Raw data Block Start
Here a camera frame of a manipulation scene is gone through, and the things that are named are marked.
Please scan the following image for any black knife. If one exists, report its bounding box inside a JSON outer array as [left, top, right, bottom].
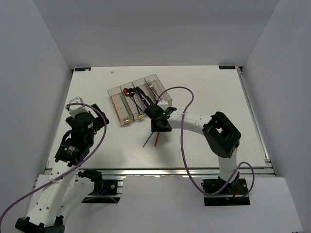
[[135, 86, 153, 104]]

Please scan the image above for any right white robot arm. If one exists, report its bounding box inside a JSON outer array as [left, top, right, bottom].
[[144, 103, 241, 194]]

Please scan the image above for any fork with pink handle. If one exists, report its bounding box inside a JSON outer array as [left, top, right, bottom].
[[147, 80, 161, 98]]

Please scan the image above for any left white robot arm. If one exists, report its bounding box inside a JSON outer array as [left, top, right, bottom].
[[15, 99, 109, 233]]

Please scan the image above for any right blue table label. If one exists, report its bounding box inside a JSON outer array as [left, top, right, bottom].
[[218, 65, 236, 70]]

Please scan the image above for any fork with dark handle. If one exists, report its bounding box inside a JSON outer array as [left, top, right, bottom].
[[147, 80, 159, 99]]

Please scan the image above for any blue table label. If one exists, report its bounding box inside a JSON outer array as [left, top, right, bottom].
[[74, 67, 91, 72], [218, 65, 236, 70]]

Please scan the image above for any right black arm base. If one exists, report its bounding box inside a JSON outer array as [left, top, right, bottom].
[[199, 178, 251, 206]]

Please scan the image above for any long orange chopstick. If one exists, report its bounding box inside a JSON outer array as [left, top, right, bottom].
[[110, 96, 121, 121]]

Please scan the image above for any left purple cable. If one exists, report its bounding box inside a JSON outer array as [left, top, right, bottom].
[[0, 103, 107, 233]]

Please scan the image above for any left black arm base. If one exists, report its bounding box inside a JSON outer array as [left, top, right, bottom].
[[78, 169, 122, 204]]

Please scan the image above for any black spoon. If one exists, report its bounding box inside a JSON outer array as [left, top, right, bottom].
[[128, 88, 142, 115]]

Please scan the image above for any aluminium table rail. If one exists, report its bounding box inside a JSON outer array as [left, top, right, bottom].
[[45, 166, 276, 177]]

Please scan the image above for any gold spoon purple handle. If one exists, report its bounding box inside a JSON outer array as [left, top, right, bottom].
[[123, 88, 143, 113]]

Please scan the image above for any iridescent blue knife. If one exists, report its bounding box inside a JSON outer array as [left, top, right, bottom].
[[136, 88, 149, 107]]

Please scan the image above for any left blue table label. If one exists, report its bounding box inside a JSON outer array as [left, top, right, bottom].
[[74, 67, 91, 72]]

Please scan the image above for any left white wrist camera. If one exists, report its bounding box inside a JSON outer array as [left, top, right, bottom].
[[65, 97, 89, 118]]

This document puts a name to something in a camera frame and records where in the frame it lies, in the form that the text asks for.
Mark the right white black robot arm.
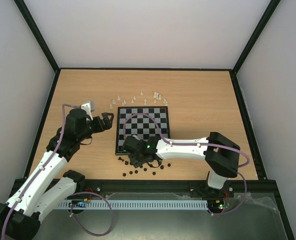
Raw data Block End
- **Required action**:
Copy exactly, leaving out pictures, the lines from the line containing "Please scan the image above for any iridescent" through the last line of the records.

- **Response area**:
Please scan the image above for any iridescent blue knife. If one exists, report its bounding box inside a JSON outer array as [left, top, right, bottom].
[[136, 88, 149, 107]]

Please scan the image above for any left blue table label. If one exists, report its bounding box inside a JSON outer array as [left, top, right, bottom].
[[74, 67, 91, 72]]

Please scan the image above for any left white wrist camera. If one exists, report its bounding box inside a JSON outer array as [left, top, right, bottom].
[[65, 97, 89, 118]]

This document puts a name to something in a camera frame and records where in the frame it lies, in the form that the text asks for.
Mark the right white black robot arm.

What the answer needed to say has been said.